Wikipedia promotes itself as “the free Encyclopedia anyone can edit.” In fact, editing Wikipedia is quite easy. The “Edit” page of most articles is accessible to anyone, whether logged-in as an editor or not, by clicking on the tab at the top right-hand corner of the article’s page. You could put down this newspaper and go edit Wikipedia right now! Despite this, the number of regularly contributing editors to Wikipedia’s 4.2 million articles, in English alone, is a comparatively small 40 000. This group of dedicated editors at the heart of Wikipedia not only creates pages, but edits existing pages, and monitors them for incorrect edits and vandalism. Since Wikipedia keeps all old copies of an article, these undesirable changes are easily reverted. This is why Wikipedia, a website open to anyone’s contributions and with high visibility, is so free of vandalism and nonsense (and you thought it was the common sense and decency of the human race!)
Having a limited pool of regular editors, however, is not all good. In the first place, Wikipedia is built upon the collective knowledge of its contributors. More contributors means more knowledge, and a better Wikipedia. Secondly, having a small community of regular contributors can engender a sense of proprietorship, and create a barrier for new editors. Wikipedia’s policy on editing is “Be Bold,” meaning no one should hesitate to edit when they can contribute something useful. However, new editors sometimes feel that their contributions are not welcome. Back in April, one clash between newcomers and established editors become news outside of Wikipedia. Steve Joordens, a University of Toronto professor, assigned the 1900 students taking his introductory psychology class the optional assignment to edit the Wikipedia pages on the topics covered in the course. The influx of new edits, all in the same subject area, and several of which were erroneous or improperly cited, raised flags in Wikipedia’s regular contributor community. Discussions got heated on the article talk pages, but the issue was ultimately resolved, with both sides claiming to have learned something from the experience.

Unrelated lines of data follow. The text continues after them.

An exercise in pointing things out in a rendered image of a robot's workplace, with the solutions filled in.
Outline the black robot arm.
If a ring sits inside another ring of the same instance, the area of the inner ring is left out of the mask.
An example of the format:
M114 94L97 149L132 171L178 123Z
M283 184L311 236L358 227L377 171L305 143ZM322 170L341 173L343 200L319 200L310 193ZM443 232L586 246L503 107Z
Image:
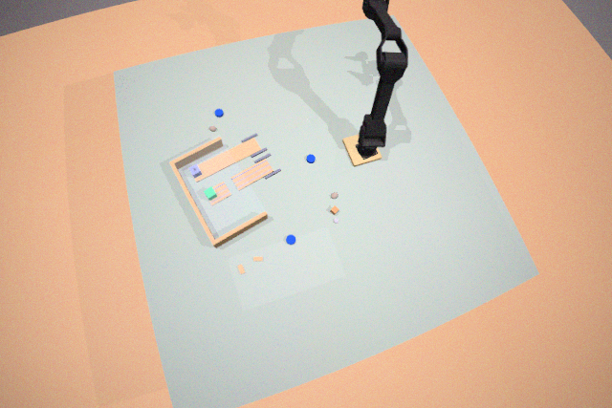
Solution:
M365 115L359 129L357 150L364 160L378 154L377 147L386 143L387 126L384 116L392 96L395 82L401 79L407 69L408 48L388 13L389 0L363 0L362 9L368 19L377 25L381 33L381 44L376 50L377 69L380 81L370 115ZM385 40L395 41L400 53L383 52ZM376 153L377 152L377 153Z

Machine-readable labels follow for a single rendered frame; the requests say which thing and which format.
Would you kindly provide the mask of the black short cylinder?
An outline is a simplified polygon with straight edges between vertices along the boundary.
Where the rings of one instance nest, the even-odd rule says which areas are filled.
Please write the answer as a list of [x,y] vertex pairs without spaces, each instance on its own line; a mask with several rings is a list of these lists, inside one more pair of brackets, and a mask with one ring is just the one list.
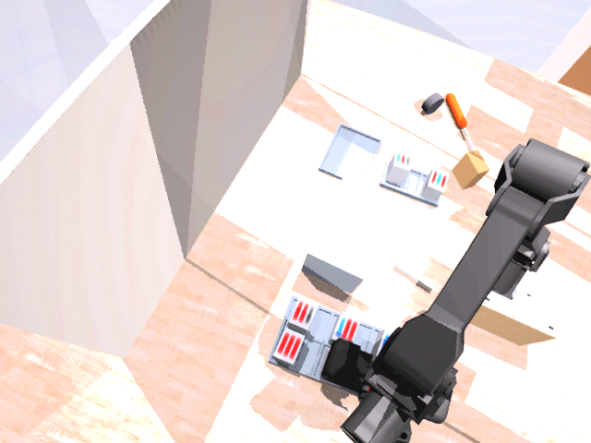
[[435,111],[437,111],[443,103],[444,99],[440,96],[438,92],[436,92],[424,100],[421,108],[425,111],[426,114],[432,114]]

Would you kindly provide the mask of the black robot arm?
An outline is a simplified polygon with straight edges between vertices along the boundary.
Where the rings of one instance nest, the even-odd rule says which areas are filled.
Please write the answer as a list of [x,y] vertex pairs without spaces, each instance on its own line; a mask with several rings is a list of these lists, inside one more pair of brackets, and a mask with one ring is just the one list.
[[524,275],[537,273],[550,252],[545,225],[566,219],[589,167],[534,138],[504,159],[488,217],[446,284],[427,312],[394,330],[368,370],[374,388],[359,390],[340,426],[353,443],[410,443],[412,420],[432,418],[457,385],[464,330],[491,291],[512,300]]

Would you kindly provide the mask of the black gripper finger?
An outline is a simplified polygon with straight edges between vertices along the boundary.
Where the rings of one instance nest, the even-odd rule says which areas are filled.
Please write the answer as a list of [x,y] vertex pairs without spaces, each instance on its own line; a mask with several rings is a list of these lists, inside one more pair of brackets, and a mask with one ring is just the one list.
[[[367,362],[367,363],[369,364],[369,362],[371,362],[372,355],[373,355],[373,354],[371,354],[371,353],[368,353],[368,352],[363,352],[363,351],[361,351],[361,352],[360,352],[360,354],[359,354],[359,357],[358,357],[358,359],[361,359],[361,360],[363,360],[363,361],[365,361],[365,362]],[[363,388],[363,387],[362,387],[362,388]],[[349,386],[348,386],[348,388],[347,388],[347,389],[353,390],[353,391],[355,391],[355,392],[357,392],[357,393],[358,393],[358,392],[359,392],[359,390],[360,390],[360,389],[362,389],[362,388],[359,388],[359,387],[354,387],[354,386],[352,386],[351,384],[349,384]]]

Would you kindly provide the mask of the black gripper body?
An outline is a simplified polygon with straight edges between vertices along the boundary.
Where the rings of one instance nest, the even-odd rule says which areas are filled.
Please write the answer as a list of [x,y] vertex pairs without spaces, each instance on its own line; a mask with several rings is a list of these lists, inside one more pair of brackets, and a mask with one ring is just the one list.
[[[374,388],[364,380],[373,362],[369,364],[358,359],[361,346],[342,338],[332,341],[326,361],[321,371],[321,376],[338,386],[348,388],[349,384],[362,388],[365,385],[370,387],[369,392]],[[441,407],[432,416],[427,415],[424,419],[431,423],[441,424],[448,416],[453,390]]]

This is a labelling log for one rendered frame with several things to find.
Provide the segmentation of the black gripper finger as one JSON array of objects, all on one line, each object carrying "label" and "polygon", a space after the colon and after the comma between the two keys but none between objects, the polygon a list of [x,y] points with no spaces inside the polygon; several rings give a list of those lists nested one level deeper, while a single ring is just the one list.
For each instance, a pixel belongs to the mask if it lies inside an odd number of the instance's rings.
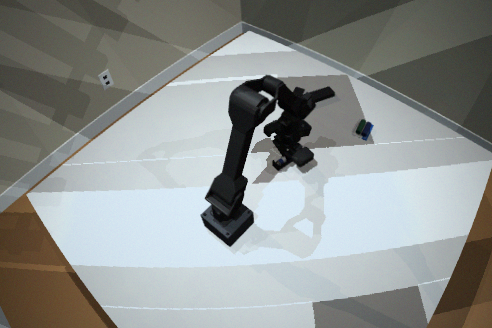
[{"label": "black gripper finger", "polygon": [[287,162],[288,162],[288,161],[290,161],[290,160],[292,159],[292,156],[293,156],[291,153],[289,153],[289,150],[288,150],[288,151],[286,151],[286,152],[284,153],[284,155],[285,155],[285,157],[286,157]]},{"label": "black gripper finger", "polygon": [[281,155],[285,156],[284,153],[287,151],[287,149],[282,144],[278,144],[275,140],[273,140],[273,143],[277,147]]}]

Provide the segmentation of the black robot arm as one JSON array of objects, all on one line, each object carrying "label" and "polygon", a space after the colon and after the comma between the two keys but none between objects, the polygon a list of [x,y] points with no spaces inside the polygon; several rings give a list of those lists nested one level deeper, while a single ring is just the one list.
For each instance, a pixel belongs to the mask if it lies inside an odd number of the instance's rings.
[{"label": "black robot arm", "polygon": [[[274,98],[269,100],[262,91]],[[293,93],[272,75],[246,81],[232,91],[228,107],[232,130],[223,170],[214,178],[205,197],[212,204],[210,213],[223,227],[240,215],[238,209],[248,183],[242,173],[255,128],[275,111],[278,103],[284,109],[277,120],[282,131],[292,134],[300,128],[297,141],[309,136],[312,126],[303,119],[315,109],[311,96],[309,92],[302,96]]]}]

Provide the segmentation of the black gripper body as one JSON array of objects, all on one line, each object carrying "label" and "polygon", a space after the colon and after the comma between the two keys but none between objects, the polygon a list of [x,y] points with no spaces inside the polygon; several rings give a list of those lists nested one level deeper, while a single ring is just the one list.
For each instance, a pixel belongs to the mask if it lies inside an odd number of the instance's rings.
[{"label": "black gripper body", "polygon": [[301,168],[312,161],[314,159],[314,153],[307,147],[302,148],[302,146],[297,141],[297,136],[298,133],[301,132],[301,129],[298,128],[296,133],[289,134],[282,131],[280,125],[281,124],[278,123],[277,120],[274,120],[264,126],[263,132],[268,137],[271,137],[271,134],[273,134],[274,132],[277,134],[274,136],[274,140],[278,144],[282,144],[286,149],[289,149],[289,153],[293,155],[292,160],[297,167]]}]

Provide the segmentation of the black rectangular bar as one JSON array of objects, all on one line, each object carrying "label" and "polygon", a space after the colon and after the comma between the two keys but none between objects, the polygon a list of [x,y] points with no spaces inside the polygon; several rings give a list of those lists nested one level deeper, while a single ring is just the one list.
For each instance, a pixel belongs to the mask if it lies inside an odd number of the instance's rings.
[{"label": "black rectangular bar", "polygon": [[314,91],[311,91],[309,93],[312,95],[311,97],[315,103],[322,101],[322,100],[325,100],[326,98],[335,97],[335,92],[332,90],[332,88],[330,86],[325,87],[325,88],[320,89],[320,90],[317,90],[317,91],[314,90]]}]

The Wikipedia community, made up by volunteer editors and some 150 employees of the Wikimedia foundation, is aware that its goals of outputting high quality articles and growing the number of editors are sometimes contradictory. VisualEditor is one example of a tool aimed at reconciling these two goals. Other examples include style guides, countless tutorial and help pages for newcomers, the “Teahouse” discussion page where new editors can ask questions of experienced editors, and a page directed at established editors entitled “Please do not bite the newcomers.” Naturally, friction within the old and new members of any association of people is bound to happen, and none of this is to say that new editors do not make changes to Wikipedia all the time. You can actually see a live global map of newcomers making changes to Wikipedia live on hatnote.com. Logged-in editors do not need to provide their IP address and therefore do not appear on the map.

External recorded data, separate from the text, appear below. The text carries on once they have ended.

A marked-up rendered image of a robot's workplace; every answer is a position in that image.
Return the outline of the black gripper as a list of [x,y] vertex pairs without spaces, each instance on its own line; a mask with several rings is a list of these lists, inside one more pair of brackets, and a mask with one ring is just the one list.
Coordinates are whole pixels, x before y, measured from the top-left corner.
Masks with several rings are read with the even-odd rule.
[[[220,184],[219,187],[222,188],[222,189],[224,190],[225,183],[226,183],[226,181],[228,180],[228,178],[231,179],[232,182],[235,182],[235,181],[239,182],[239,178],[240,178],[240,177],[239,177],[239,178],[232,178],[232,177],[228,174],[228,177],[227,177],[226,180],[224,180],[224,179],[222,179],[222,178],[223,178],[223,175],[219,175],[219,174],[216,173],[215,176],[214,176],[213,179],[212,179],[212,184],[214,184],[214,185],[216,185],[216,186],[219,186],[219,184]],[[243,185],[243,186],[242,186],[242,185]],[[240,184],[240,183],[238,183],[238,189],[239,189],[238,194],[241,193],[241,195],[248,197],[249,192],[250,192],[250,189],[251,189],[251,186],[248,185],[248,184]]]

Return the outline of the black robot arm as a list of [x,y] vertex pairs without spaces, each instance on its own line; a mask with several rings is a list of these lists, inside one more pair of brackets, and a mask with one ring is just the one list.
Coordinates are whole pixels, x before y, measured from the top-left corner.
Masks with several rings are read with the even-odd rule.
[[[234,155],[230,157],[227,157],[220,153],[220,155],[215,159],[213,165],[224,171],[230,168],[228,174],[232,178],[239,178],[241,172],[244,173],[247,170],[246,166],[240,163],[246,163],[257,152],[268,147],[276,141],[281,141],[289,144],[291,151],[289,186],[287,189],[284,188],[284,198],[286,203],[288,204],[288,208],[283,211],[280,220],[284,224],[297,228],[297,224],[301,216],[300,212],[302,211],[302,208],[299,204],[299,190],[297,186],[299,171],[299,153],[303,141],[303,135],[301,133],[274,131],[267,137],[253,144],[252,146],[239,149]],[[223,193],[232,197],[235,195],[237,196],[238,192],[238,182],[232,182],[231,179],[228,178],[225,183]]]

It is difficult for us 20-somethings to remember a time when we actually used a paper encyclopedia. Incidentally, the English language Wikipedia alone, if written out, would fill over 2600 volumes of the Encyclopedia Britannica (as of 2010). These days, not only is Wikipedia often used in universities and the workplace, it is used in casual conversation, where almost any factual debate can be resolved by one or both parties checking Wikipedia on their smart phones.

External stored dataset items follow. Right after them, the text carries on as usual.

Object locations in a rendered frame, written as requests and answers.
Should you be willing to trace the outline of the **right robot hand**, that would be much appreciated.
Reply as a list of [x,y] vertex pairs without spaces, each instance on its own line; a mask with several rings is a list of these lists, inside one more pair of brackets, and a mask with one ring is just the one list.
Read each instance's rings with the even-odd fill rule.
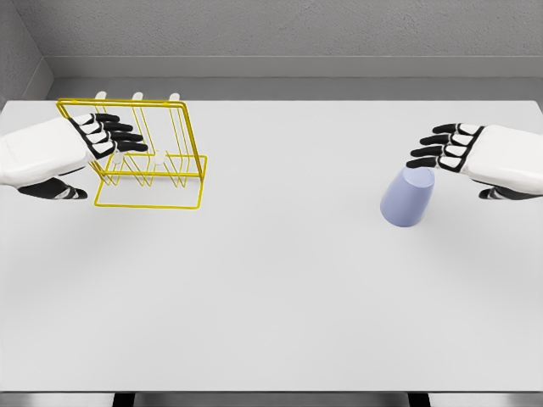
[[440,168],[486,185],[483,200],[543,198],[543,134],[501,125],[436,126],[411,151],[410,169]]

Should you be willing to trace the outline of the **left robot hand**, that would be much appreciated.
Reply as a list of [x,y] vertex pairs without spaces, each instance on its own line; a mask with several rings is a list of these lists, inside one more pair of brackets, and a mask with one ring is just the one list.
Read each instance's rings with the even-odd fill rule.
[[146,152],[133,126],[114,114],[58,117],[0,137],[0,186],[46,200],[82,200],[87,193],[60,179],[120,152]]

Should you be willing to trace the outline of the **pale blue cup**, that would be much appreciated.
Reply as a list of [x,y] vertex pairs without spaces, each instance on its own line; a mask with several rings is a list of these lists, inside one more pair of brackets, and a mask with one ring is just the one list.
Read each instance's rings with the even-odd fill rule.
[[434,182],[434,171],[428,167],[403,168],[382,197],[381,215],[394,226],[415,226],[425,214]]

It is easy to forget, however, that Wikipedia is a community tool that is created, maintained, and funded by volunteers. It is not a free encyclopedia, but rather a give-what-you-can encyclopedia. Seeing as your contributions to Wikipedia are needed and wanted (so long as you read and follow the guidelines), and given that the editing process just got a whole lot easier, why not give it a try? If writing, fixing spelling or grammar, adding references and links, or translating are not your thing, you can always give a monetary donation. Due to the fact that Wikimedia is a not-for-profit organization that does not use advertising, it runs entirely off donations.